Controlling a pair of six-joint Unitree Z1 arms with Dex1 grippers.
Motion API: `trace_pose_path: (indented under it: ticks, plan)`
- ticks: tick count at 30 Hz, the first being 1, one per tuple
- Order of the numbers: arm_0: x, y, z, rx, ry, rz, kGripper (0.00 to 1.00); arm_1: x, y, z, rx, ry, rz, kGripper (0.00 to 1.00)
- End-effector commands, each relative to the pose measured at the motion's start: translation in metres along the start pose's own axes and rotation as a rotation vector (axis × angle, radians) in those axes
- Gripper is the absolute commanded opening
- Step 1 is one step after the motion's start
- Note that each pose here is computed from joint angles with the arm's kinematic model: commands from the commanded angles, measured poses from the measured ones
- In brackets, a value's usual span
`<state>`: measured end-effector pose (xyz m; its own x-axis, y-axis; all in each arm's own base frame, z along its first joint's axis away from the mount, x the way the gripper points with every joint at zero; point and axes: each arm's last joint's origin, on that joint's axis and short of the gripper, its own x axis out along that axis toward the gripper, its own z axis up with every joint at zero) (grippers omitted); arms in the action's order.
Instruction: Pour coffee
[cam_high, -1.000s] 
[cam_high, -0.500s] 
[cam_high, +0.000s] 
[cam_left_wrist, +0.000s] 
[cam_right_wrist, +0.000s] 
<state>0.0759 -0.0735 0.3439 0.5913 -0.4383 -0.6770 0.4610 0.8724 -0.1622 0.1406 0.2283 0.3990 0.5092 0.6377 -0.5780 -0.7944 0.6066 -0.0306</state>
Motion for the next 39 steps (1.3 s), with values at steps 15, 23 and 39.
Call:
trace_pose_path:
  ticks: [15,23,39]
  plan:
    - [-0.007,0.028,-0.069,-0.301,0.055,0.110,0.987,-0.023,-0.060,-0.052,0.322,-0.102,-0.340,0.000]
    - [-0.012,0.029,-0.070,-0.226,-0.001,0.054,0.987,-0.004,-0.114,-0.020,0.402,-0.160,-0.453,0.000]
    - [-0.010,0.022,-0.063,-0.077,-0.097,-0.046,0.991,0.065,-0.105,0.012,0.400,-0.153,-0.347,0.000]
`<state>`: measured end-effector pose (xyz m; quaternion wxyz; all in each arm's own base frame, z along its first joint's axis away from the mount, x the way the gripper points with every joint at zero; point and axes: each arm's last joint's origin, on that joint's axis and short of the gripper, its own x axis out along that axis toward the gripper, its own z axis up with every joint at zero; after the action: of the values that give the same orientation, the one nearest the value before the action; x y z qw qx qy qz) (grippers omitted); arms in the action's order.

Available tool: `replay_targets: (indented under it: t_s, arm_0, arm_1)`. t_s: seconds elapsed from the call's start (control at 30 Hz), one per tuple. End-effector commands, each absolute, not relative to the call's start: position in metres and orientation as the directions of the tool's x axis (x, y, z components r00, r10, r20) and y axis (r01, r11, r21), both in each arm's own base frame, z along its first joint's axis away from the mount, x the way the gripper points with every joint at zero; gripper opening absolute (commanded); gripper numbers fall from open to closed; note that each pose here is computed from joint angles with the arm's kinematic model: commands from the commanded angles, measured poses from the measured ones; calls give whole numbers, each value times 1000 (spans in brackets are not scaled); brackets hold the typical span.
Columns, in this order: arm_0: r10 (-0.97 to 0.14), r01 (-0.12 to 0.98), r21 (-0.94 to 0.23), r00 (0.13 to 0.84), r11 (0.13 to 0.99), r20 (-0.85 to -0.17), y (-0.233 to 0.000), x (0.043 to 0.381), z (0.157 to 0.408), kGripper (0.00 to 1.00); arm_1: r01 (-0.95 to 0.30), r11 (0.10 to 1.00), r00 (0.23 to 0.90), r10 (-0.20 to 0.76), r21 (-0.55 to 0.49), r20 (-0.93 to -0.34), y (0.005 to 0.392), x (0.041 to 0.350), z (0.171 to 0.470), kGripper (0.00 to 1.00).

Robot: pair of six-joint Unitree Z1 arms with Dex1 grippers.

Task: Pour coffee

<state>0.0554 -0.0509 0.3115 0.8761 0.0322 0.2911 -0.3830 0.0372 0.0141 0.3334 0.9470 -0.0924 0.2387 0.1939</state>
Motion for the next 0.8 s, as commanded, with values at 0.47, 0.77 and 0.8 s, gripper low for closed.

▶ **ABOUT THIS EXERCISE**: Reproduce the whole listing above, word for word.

▶ **SOLUTION TO THE PROBLEM**:
Controlling a pair of six-joint Unitree Z1 arms with Dex1 grippers.
Motion API: `trace_pose_path: (indented under it: ticks, plan)`
- ticks: tick count at 30 Hz, the first being 1, one per tuple
- Order of the numbers: arm_0: x, y, z, rx, ry, rz, kGripper (0.00 to 1.00); arm_1: x, y, z, rx, ry, rz, kGripper (0.00 to 1.00)
- End-effector commands, each relative to the pose measured at the motion's start: translation in metres along the start pose's own axes and rotation as a rotation vector (axis × angle, radians) in those axes
- Gripper is the absolute commanded opening
- Step 1 is one step after the motion's start
- Note that each pose here is computed from joint angles with the arm's kinematic model: commands from the commanded angles, measured poses from the measured ones
- In brackets, a value's usual span
`<state>`: measured end-effector pose (xyz m; its own x-axis, y-axis; all in each arm's own base frame, z along its first joint's axis away from the mount, x the way the gripper points with every joint at zero; point and axes: each arm's last joint's origin, on that joint's axis and short of the gripper, its own x axis out along that axis toward the gripper, its own z axis up with every joint at zero) (grippers omitted); arms in the action's order.
Instruction: Pour coffee
[cam_high, -1.000s] 
[cam_high, -0.500s] 
[cam_high, +0.000s] 
[cam_left_wrist, +0.000s] 
[cam_right_wrist, +0.000s] 
<state>0.0759 -0.0735 0.3439 0.5913 -0.4383 -0.6770 0.4610 0.8724 -0.1622 0.1406 0.2283 0.3990 0.5092 0.6377 -0.5780 -0.7944 0.6066 -0.0306</state>
Motion for the next 39 steps (1.3 s), with values at steps 15, 23 and 39.
Call:
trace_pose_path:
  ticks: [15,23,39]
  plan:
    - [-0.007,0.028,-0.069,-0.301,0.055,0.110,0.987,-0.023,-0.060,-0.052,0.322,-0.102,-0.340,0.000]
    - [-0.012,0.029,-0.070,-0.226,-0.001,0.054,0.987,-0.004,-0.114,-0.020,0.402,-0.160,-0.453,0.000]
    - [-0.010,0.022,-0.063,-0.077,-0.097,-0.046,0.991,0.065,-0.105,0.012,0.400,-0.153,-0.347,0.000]
`<state>`: measured end-effector pose (xyz m; quaternion wxyz; all in each arm's own base frame, z along its first joint's axis away from the mount, x the way the gripper points with every joint at zero; point and axes: each arm's last joint's origin, on that joint's axis and short of the gripper, its own x axis out along that axis toward the gripper, its own z axis up with every joint at zero; after the action: of the values that give the same orientation, the one nearest the value before the action; x y z qw qx qy qz) (grippers omitted); arms in the action's order.

Available tool: `replay_targets: (indented under it: t_s, arm_0, arm_1)`. t_s: seconds elapsed from the call's start (control at 30 Hz), one per tuple. End-effector commands, each absolute, not relative to the call's start: position in metres and orientation as the directions of the tool's x axis (x, y, z components r00, r10, r20) and y axis (r01, r11, r21), both in each arm's own base frame, z along its first joint's axis away from the mount, x the way the gripper points with every joint at zero; gripper opening absolute (commanded); gripper numbers fall from open to closed; note that each pose here is computed from joint angles with the arm's kinematic model: commands from the commanded angles, measured poses from the measured ones; calls give whole numbers, each value times 1000 (spans in brackets are not scaled); brackets hold the typical span.
Columns, in this order: arm_0: r10 (-0.97 to 0.14), r01 (-0.12 to 0.98), r21 (-0.94 to 0.23), r00 (0.13 to 0.84), r11 (0.13 to 0.99), r20 (-0.85 to -0.17), y (-0.233 to 0.000), x (0.043 to 0.381), z (0.157 to 0.408), kGripper (0.00 to 1.00); arm_1: r01 (-0.95 to 0.30), r11 (0.10 to 1.00), r00 (0.23 to 0.90), r10 (-0.20 to 0.76), r21 (-0.55 to 0.49), r20 (-0.93 to -0.34), y (0.005 to 0.392), x (0.041 to 0.350), z (0.171 to 0.470), kGripper (0.00 to 1.00).

Robot: pair of six-joint Unitree Z1 arms with Dex1 grippers.

Task: Pour coffee

<state>0.0554 -0.0509 0.3115 0.8761 0.0322 0.2911 -0.3830 0.0372 0.0141 0.3334 0.9470 -0.0924 0.2387 0.1939</state>
Motion for the next 0.8 s, as commanded, with values at 0.47, 0.77 and 0.8 s, gripper low for closed.

Nothing further is required for this exercise.